What Makes a Team Worth Saving?

TIME IDEAS

April 24, 2012

by Doug Glanville

The recent sale of the L.A. Dodgers shows that history can be more important to a team's legacy than performance.

Sports dynasties are great for telling stories. They take us back to our high school basketball team that was undefeated, or that track star who always won the race. But when it comes to leaving a lasting legacy, being a dominant winner or a consistent champion year in and year out over a significant period of time actually matters much less than we think.

The recent sale of the L.A. Dodgers is an interesting case study in the irrelevance of dynasties. Their last World Series title was 24 years ago, but the fact that the league fought tooth and nail to wrest the team from a wayward owner and insure its future suggests that even a losing team might be worth saving.

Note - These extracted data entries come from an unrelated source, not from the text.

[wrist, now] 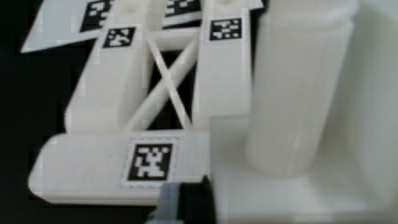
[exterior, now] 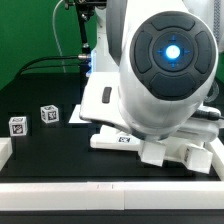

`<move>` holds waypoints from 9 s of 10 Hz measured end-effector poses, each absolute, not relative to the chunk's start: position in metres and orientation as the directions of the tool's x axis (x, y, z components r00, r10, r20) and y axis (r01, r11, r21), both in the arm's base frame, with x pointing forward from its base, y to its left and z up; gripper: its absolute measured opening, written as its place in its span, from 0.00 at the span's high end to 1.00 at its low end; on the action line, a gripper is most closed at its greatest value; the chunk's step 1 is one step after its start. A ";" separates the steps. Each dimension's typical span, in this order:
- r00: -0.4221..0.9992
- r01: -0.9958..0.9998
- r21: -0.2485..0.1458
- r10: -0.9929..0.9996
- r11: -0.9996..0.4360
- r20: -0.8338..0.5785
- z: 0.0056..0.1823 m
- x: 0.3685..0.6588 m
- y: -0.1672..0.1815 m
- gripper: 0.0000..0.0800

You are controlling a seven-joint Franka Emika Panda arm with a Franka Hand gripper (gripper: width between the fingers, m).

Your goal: Assemble chair

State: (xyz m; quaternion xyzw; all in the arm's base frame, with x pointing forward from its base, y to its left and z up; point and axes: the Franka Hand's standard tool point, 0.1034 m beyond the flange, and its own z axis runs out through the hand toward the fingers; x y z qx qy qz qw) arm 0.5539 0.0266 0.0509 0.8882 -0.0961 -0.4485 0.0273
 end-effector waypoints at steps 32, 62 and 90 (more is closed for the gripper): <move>0.991 -0.109 -0.055 -0.105 -0.992 -0.083 0.130 0.497 -0.006 0.19; 0.980 -0.067 -0.045 -0.057 -0.997 -0.189 0.011 0.370 -0.029 0.19; -0.247 0.969 -0.051 0.966 0.244 -0.074 0.048 0.432 -0.057 0.64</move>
Offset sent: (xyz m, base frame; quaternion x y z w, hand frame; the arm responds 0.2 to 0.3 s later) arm 0.0000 0.0000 0.0000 0.0000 0.0000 0.0000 1.0000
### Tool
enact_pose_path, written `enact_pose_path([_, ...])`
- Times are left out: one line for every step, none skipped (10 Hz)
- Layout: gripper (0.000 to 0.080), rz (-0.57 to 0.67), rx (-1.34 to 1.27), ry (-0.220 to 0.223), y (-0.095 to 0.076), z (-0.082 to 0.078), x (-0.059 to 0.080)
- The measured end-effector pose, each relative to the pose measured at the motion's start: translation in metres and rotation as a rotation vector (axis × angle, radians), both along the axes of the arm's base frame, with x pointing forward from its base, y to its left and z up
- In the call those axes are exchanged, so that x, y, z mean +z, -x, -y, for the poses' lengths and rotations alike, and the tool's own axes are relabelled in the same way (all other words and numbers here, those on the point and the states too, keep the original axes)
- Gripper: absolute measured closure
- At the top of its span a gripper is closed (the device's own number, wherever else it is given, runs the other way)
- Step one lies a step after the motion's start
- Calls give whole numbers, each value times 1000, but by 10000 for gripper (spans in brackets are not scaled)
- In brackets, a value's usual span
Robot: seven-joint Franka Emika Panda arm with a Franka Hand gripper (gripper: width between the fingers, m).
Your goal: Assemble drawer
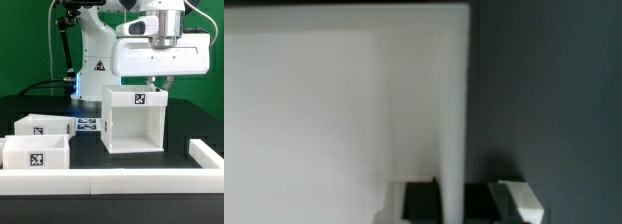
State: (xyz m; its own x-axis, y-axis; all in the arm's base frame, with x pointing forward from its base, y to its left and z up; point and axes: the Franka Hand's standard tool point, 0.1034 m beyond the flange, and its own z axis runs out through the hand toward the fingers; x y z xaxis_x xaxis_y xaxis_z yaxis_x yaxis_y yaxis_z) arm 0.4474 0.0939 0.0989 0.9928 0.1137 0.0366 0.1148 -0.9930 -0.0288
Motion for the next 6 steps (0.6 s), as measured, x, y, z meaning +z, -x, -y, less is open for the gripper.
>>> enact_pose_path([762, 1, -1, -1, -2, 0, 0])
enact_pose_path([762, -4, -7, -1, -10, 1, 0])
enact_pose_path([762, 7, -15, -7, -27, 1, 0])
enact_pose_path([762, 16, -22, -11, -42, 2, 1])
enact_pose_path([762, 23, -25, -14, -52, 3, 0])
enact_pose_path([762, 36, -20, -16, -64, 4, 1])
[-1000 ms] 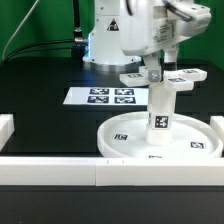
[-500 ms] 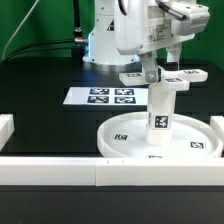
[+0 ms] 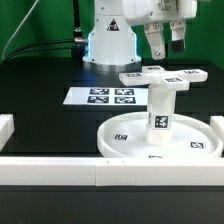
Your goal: Assemble round table
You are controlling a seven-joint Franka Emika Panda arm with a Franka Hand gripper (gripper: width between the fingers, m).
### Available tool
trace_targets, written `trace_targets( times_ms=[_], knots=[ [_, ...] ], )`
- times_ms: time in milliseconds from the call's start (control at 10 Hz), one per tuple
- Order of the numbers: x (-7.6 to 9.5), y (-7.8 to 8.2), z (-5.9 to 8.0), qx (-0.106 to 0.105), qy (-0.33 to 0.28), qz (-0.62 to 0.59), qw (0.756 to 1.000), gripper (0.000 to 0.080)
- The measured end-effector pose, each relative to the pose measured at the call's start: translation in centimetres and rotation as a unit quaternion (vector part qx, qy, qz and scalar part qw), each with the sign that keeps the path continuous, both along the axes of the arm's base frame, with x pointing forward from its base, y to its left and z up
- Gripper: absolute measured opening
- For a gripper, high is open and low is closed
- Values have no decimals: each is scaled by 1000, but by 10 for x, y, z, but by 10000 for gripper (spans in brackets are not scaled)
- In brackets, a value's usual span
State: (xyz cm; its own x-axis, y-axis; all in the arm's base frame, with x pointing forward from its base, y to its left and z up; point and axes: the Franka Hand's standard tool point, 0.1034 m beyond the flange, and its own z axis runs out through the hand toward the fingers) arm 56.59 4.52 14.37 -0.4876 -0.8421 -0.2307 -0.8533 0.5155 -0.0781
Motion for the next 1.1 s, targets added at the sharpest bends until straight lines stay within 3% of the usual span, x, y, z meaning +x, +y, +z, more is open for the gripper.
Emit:
trace_targets(
  times_ms=[100, 300, 500, 700, 900, 1000, 1100],
  knots=[
    [0, 0, -2, -6, 0, 23, 1000, 649],
    [-1, 2, -10, -35, 6, 190, 981, 649],
    [2, 2, -8, -55, -15, 337, 940, 649],
    [2, 1, -8, -65, -26, 402, 913, 649],
    [2, 0, -9, -85, -41, 513, 853, 649],
    [2, -4, -9, -99, -44, 595, 796, 649],
    [3, -4, -7, -104, -49, 644, 756, 649]
  ],
)
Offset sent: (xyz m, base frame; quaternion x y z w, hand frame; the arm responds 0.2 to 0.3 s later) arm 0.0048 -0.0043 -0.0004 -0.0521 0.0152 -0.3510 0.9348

In the beginning, the Los Angeles Dodgers represented new frontiers. As a relatively young franchise at the time (moved from Brooklyn in 1957), they thrived over a 16 year stretch from 1970–1985, finishing in first or second place in their division in all but two seasons, including four World Series appearances including the championship in 1981. (They also won the world series in 1959, 1963, and 1965 before that period.) They then hit a long slump, and in a highly leveraged $430 million deal, Boston parking lot guru Frank McCourt became the new owner in 2003. In his first season, the team won the National League West division title after a 10-year drought, but the honeymoon would quickly sour as he began to spend wildly and landed in divorce court. Fans and the league alike invoked the power of the Dodgers’ legacy as the basis of a swift intervention. Commissioner Bud Selig said, “The Dodgers had been one of the most prestigious franchises in all of sports, and we owe it to their legion of loyal fans to ensure that this club is being operated properly now and will be guided appropriately in the future.”

Certainly, the league was motivated to intervene for financial reasons, but the decision was not based on preserving a dynasty but preserving the game’s history. The Dodgers were central in two of the most significant changes in baseball. The first was when Jackie Robinson broke the color line to enter the game as a Brooklyn Dodger. The second marked the league’s expansion to California by moving the team to Los Angeles.

The Dodgers are a relevant bridge between the game and our society. Winning streaks and dynasties sell jerseys, get bragging rights, and maybe even build stadiums, but tomorrow you can lose your shirt and the fickle fan moves on. Making social change holds the world’s attention forever.